We will need to grow more food in and around cities. Currently, Oakland California is debating a food policy initiative that would mandate by 2015 the growing within a fifty-mile radius of city center of 40 percent of the vegetables consumed in the city.11 If the example of Cuba were followed, rooftop gardens would result, as well as rooftop raising of food animals like chickens, rabbits, and guinea pigs.

Localization of the food process means moving producers and consumers of food closer together, but it also means relying on the local manufacture and regeneration of all of the elements of the production process—from seeds to tools and machinery. This would appear to rule out agricultural bioengineering, which favors the centralized production of patented seed varieties, and discourages the free saving of seeds from year to year by farmers.
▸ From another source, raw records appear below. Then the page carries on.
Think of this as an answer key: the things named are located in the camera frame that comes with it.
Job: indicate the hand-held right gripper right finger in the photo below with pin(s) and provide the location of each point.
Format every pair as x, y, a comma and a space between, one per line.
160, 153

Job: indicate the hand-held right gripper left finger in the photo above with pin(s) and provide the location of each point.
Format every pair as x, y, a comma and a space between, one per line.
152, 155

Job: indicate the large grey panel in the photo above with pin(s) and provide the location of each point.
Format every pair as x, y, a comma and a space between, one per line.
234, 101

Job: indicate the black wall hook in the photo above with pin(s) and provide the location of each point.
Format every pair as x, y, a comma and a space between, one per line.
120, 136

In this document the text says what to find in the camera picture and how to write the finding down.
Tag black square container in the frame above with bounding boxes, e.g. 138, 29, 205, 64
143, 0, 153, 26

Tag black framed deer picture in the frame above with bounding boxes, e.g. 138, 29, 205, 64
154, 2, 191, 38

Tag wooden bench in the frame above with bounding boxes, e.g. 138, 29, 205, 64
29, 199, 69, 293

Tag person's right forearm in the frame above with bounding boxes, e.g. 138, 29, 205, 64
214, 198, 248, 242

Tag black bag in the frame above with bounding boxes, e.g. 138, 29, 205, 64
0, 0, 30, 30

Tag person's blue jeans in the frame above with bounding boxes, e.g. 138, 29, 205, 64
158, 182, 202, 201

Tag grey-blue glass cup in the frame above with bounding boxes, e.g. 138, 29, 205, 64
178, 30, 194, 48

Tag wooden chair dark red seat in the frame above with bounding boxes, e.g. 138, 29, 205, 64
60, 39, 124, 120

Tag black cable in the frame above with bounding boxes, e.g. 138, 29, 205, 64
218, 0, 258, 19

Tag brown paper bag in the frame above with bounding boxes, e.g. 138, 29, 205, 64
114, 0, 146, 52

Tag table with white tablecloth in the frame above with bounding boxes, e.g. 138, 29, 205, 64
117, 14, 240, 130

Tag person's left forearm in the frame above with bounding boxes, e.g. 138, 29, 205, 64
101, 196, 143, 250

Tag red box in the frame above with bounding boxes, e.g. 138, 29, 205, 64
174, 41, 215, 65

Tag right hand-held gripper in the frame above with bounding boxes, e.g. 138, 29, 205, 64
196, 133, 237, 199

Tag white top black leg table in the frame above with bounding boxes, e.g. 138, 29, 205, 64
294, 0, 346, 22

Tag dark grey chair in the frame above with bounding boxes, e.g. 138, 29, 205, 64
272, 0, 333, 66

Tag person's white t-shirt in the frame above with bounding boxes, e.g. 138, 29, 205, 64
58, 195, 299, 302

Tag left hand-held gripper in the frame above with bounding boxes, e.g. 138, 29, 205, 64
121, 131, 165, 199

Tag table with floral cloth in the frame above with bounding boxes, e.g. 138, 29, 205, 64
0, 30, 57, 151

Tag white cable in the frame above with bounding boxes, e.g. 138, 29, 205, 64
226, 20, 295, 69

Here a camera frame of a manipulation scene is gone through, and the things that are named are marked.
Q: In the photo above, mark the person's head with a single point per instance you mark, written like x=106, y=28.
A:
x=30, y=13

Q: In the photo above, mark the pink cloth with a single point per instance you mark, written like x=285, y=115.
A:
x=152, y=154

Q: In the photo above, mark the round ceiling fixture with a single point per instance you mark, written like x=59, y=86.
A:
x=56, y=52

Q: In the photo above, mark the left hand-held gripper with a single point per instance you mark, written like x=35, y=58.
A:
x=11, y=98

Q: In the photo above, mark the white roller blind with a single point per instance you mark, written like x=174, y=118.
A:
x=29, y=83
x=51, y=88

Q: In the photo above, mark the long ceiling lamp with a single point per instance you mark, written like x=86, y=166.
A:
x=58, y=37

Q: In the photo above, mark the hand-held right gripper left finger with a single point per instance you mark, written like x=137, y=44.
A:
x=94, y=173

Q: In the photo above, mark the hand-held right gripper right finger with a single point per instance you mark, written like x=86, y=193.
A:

Clearly, we must minimize chemical inputs to agriculture (direct and indirect—such as those introduced in packaging and processing).

We will need to re-introduce draft animals in agricultural production. Oxen may be preferable to horses in many instances, because the former can eat straw and stubble, while the latter would compete with humans for grains.

Governments must also provide incentives for people to return to an agricultural life. It would be a mistake simply to think of this simply in terms of the need for a larger agricultural work force. Successful traditional agriculture requires social networks, and intergenerational sharing of skills and knowledge. We need not just more agricultural workers, but a rural culture that makes agricultural work rewarding.

Farming requires knowledge and experience, and so we will need education for a new generation of farmers; but only some of this education can be generic—much of it must of necessity be locally appropriate.

It will be necessary as well to break up the corporate mega-farms that produce so much of today’s cheap grain. Industrial agriculture implies an economy of scale that will be utterly inappropriate and unworkable for post-industrial food systems. Thus land reform will be required in order to enable smallholders and farming co-ops to work their own plots.

In order for all of this to happen, governments must end subsidies to industrial agriculture and begin subsidizing post-industrial agricultural efforts. There are many ways in which this could be done. The present regime of subsidies is so harmful that merely stopping it in its tracks might in itself be advantageous; but, given the fact that a rapid transition is essential, offering subsidies for education, no-interest loans for land purchase, and technical support during the transition from chemical to organic production would be essential.

Finally, given carrying-capacity limits, food policy must include population policy. We must encourage smaller families by means of economic incentives and improve the economic and educational status of women in poorer countries.

All of this constitutes a gargantuan task, but the alternatives—doing nothing or attempting to solve our food-production problems simply by applying more technological intensification—will almost certainly result in dire consequences. In that case, existing farmers would fail because of fuel and chemical prices. All of the worrisome existing trends mentioned earlier would intensify to the point that the human carrying capacity of Earth would be degraded significantly, and perhaps to a large degree permanently.

In sum, the transition to a fossil-fuel-free food system does not constitute a utopian proposal. It is an immense challenge and will call for unprecedented levels of creativity at all levels of society. But in the end it is the only rational option for averting human calamity on a scale never before seen.